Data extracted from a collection
════════
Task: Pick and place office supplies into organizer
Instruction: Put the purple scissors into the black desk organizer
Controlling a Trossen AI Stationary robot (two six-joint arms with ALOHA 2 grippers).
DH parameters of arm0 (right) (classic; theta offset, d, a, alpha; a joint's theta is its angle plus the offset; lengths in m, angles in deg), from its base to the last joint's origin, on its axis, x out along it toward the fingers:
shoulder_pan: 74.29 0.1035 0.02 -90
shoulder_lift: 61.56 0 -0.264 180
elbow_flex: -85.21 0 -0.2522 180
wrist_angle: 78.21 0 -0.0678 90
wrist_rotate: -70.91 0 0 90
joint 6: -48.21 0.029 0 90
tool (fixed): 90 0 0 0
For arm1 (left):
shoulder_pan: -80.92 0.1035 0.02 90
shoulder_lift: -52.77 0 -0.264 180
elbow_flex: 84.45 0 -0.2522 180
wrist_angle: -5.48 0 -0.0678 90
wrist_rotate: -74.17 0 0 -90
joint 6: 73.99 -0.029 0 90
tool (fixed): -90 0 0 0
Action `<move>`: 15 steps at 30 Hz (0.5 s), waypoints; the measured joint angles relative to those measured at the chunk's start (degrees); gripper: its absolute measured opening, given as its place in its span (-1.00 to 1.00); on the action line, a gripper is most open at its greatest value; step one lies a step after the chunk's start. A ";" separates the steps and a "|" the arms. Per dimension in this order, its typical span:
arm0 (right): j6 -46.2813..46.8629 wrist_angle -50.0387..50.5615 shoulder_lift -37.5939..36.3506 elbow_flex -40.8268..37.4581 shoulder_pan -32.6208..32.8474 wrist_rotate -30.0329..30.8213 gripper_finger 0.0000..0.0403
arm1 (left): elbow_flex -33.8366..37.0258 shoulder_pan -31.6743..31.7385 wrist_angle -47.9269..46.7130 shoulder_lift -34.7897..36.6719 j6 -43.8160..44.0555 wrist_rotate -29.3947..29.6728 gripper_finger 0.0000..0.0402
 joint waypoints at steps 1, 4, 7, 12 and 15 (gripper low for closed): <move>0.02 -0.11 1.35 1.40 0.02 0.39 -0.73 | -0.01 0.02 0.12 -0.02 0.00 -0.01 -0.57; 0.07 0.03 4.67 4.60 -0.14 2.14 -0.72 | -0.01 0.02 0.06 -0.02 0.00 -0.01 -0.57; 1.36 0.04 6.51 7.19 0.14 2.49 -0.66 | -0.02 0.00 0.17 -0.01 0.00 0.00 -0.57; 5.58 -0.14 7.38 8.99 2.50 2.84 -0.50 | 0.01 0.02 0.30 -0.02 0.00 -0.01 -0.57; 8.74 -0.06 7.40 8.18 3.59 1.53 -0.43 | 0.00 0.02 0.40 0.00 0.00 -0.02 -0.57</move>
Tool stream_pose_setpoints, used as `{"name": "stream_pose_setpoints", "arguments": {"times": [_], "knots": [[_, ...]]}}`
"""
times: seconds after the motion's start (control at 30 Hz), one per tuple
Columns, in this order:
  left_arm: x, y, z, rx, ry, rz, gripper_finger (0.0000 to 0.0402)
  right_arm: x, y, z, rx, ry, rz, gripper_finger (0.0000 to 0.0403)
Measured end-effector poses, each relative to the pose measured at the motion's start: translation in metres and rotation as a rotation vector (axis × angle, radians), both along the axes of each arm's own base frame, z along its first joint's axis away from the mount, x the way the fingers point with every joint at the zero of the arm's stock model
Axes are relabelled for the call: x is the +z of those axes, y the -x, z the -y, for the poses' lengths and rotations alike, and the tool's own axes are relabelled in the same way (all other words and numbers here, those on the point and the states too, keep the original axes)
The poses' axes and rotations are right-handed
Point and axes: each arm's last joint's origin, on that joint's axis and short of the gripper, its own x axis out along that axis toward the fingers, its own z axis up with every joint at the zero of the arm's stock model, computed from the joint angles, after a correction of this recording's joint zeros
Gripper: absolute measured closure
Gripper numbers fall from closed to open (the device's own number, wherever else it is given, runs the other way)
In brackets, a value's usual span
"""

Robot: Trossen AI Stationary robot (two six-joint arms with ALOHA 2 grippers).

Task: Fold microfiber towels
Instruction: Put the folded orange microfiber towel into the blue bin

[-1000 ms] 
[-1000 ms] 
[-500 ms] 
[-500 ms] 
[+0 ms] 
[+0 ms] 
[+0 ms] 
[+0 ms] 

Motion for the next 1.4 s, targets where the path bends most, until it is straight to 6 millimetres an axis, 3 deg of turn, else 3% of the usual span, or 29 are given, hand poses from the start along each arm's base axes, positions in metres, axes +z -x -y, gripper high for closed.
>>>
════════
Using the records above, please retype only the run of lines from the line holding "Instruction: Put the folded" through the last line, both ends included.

Output below:
Instruction: Put the folded orange microfiber towel into the blue bin

[-1000 ms] 
[-1000 ms] 
[-500 ms] 
[-500 ms] 
[+0 ms] 
[+0 ms] 
[+0 ms] 
[+0 ms] 

Motion for the next 1.4 s, targets where the path bends most, until it is straight to 6 millimetres an axis, 3 deg of turn, else 3% of the usual span, or 29 are given, hand poses from the start along each arm's base axes, positions in metres, axes +z -x -y, gripper high for closed.
>>>

This exercise requires no additional answer.